▸ TASK TO CARRY OUT: Find the line with "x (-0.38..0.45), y". Transcribe it and each later line of the data exactly, up to and including the last.

*** Opening RECORD EXTRACTS ***

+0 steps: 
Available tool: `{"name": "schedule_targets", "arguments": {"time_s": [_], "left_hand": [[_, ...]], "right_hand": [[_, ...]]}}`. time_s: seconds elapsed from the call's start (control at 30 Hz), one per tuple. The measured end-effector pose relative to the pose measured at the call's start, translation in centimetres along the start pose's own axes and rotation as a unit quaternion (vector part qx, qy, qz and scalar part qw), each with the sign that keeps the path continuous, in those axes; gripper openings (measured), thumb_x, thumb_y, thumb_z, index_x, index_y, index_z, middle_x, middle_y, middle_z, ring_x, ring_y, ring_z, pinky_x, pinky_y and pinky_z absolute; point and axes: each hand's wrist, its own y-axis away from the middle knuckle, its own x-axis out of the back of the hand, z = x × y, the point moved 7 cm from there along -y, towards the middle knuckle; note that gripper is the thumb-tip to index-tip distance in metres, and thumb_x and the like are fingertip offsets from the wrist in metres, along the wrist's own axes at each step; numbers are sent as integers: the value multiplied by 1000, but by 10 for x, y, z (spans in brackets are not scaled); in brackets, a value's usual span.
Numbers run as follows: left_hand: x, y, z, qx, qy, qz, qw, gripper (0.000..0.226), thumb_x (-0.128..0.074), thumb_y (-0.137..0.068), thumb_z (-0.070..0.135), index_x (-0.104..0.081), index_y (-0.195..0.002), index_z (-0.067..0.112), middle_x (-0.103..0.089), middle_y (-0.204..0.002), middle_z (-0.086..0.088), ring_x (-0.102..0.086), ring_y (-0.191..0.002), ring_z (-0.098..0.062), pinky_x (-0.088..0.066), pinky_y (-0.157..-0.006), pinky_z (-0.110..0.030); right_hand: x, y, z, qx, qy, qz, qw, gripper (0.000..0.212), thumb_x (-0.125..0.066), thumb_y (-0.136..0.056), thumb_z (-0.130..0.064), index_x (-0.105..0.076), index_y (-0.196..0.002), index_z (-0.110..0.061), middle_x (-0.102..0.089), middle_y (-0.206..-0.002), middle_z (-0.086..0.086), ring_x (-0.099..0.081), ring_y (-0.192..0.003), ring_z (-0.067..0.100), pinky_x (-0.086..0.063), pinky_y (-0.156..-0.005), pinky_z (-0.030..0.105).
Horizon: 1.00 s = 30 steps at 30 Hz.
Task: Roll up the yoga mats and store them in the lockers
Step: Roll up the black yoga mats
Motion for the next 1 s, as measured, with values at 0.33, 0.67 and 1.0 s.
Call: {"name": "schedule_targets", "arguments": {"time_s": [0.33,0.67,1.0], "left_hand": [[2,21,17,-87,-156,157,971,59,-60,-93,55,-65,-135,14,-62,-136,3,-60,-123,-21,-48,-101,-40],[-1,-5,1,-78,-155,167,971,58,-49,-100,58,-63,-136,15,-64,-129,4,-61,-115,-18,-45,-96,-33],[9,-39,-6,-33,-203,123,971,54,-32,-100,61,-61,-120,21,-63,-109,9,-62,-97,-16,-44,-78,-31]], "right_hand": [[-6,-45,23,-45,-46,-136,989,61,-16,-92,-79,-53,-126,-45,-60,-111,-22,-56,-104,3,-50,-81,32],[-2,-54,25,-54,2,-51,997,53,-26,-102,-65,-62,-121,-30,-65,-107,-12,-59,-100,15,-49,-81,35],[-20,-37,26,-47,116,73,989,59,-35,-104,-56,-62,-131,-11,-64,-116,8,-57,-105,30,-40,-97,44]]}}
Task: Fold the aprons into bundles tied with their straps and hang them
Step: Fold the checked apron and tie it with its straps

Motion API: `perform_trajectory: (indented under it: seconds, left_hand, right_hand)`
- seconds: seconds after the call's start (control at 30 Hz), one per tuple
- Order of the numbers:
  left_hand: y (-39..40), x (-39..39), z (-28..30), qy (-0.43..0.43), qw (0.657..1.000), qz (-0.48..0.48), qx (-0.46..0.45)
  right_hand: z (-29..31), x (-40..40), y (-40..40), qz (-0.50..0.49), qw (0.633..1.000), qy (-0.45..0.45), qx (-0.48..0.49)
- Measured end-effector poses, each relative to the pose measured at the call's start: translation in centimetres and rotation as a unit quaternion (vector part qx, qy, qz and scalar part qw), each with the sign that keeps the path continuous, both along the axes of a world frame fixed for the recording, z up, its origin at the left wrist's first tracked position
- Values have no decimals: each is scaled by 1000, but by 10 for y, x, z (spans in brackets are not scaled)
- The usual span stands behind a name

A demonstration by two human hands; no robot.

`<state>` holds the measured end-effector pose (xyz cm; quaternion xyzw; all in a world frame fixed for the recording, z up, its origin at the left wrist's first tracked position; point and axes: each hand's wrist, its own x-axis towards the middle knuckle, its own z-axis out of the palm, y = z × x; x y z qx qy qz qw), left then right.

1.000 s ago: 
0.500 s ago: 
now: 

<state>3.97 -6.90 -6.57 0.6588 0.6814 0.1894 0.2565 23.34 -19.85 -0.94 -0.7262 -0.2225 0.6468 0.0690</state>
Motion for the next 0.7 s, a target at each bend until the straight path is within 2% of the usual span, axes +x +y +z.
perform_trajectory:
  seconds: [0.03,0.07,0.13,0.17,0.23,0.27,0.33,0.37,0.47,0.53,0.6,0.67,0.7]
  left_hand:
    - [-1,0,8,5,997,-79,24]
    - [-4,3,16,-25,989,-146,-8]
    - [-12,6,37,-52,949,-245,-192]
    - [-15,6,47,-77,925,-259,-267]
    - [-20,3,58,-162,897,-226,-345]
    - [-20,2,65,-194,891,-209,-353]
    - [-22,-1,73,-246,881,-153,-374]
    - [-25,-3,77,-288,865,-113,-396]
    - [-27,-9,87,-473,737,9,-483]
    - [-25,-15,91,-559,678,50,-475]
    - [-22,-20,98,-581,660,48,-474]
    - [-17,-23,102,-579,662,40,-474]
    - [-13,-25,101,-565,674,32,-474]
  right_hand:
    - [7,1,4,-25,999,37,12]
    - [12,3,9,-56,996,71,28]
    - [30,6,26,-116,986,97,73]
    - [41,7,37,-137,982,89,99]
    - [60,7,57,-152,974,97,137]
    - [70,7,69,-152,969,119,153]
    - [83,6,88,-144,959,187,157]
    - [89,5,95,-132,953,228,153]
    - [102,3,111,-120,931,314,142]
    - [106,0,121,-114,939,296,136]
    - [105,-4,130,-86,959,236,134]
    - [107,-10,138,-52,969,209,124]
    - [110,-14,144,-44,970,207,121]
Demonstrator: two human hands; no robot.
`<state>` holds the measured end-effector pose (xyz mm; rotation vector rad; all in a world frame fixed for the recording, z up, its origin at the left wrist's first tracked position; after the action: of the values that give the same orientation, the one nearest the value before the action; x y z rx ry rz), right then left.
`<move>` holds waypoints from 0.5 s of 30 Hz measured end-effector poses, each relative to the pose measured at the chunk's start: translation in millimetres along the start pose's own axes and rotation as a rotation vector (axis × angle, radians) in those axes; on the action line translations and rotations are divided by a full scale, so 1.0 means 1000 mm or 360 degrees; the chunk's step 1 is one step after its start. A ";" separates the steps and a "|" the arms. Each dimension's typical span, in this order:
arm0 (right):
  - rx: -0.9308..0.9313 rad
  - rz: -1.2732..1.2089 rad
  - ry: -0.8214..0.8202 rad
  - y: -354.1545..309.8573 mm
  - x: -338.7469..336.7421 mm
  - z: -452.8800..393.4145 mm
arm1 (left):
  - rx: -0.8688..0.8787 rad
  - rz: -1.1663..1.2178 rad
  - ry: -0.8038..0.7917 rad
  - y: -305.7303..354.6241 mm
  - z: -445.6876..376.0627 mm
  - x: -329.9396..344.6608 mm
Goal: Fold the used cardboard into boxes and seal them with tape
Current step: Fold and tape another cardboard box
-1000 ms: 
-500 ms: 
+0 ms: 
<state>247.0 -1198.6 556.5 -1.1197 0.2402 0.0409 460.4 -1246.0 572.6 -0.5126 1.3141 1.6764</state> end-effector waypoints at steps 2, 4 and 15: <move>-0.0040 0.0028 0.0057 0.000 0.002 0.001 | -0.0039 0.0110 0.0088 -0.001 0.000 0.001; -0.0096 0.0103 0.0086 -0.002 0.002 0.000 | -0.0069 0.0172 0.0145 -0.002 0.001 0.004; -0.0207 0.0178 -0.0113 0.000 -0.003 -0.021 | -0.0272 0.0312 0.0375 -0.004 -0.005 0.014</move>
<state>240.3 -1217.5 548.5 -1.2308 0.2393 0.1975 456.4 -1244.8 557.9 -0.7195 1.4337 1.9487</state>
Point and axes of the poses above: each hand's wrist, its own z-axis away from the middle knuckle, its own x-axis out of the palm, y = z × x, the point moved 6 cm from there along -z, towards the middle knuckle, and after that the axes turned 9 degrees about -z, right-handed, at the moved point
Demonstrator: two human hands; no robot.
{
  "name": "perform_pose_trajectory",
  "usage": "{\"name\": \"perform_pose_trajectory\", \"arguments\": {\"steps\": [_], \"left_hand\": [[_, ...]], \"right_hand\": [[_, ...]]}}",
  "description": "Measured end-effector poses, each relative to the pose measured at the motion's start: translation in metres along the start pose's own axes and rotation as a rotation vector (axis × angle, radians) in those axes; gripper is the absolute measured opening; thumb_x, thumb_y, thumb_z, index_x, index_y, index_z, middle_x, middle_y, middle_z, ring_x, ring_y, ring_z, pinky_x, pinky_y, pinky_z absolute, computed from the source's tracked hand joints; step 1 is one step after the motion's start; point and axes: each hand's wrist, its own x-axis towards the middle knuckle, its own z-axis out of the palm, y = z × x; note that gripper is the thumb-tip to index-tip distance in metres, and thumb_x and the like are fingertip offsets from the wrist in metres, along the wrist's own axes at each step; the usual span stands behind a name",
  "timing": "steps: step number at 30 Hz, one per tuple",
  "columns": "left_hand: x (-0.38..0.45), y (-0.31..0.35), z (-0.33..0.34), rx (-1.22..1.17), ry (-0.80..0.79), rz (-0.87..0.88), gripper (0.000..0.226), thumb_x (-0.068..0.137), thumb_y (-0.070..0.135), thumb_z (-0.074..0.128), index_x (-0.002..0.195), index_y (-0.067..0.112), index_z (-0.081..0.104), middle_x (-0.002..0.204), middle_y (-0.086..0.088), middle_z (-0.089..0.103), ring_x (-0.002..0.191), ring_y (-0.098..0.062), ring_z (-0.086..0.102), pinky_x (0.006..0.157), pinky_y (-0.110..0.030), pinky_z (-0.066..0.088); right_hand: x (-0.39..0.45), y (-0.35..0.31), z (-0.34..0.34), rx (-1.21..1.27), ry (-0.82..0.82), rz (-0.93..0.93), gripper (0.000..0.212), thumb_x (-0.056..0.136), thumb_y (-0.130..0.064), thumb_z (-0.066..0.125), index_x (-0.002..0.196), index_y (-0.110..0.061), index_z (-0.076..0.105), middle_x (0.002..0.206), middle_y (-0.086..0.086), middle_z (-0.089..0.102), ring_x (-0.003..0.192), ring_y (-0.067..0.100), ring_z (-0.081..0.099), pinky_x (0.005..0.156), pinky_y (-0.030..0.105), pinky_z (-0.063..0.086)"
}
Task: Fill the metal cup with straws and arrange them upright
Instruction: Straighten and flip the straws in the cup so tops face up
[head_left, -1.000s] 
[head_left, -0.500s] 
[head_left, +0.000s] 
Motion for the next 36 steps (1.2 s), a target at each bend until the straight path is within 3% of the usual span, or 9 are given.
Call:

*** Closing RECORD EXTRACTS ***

▸ RESULT BELOW:
  "columns": "left_hand: x (-0.38..0.45), y (-0.31..0.35), z (-0.33..0.34), rx (-1.22..1.17), ry (-0.80..0.79), rz (-0.87..0.88), gripper (0.000..0.226), thumb_x (-0.068..0.137), thumb_y (-0.070..0.135), thumb_z (-0.074..0.128), index_x (-0.002..0.195), index_y (-0.067..0.112), index_z (-0.081..0.104), middle_x (-0.002..0.204), middle_y (-0.086..0.088), middle_z (-0.089..0.103), ring_x (-0.002..0.191), ring_y (-0.098..0.062), ring_z (-0.086..0.102), pinky_x (0.006..0.157), pinky_y (-0.110..0.030), pinky_z (-0.066..0.088); right_hand: x (-0.39..0.45), y (-0.35..0.31), z (-0.34..0.34), rx (-1.21..1.27), ry (-0.82..0.82), rz (-0.93..0.93), gripper (0.000..0.212), thumb_x (-0.056..0.136), thumb_y (-0.130..0.064), thumb_z (-0.066..0.125), index_x (-0.002..0.196), index_y (-0.110..0.061), index_z (-0.076..0.105), middle_x (0.002..0.206), middle_y (-0.086..0.086), middle_z (-0.089..0.102), ring_x (-0.003..0.192), ring_y (-0.067..0.100), ring_z (-0.081..0.099), pinky_x (0.005..0.156), pinky_y (-0.030..0.105), pinky_z (-0.063..0.086)"
}
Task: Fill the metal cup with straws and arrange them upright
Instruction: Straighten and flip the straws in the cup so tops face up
[head_left, -1.000s] 
[head_left, -0.500s] 
[head_left, +0.000s] 
Motion for the next 36 steps (1.2 s), a target at each bend until the straight path is within 3% of the usual span, or 9 are given.
Call:

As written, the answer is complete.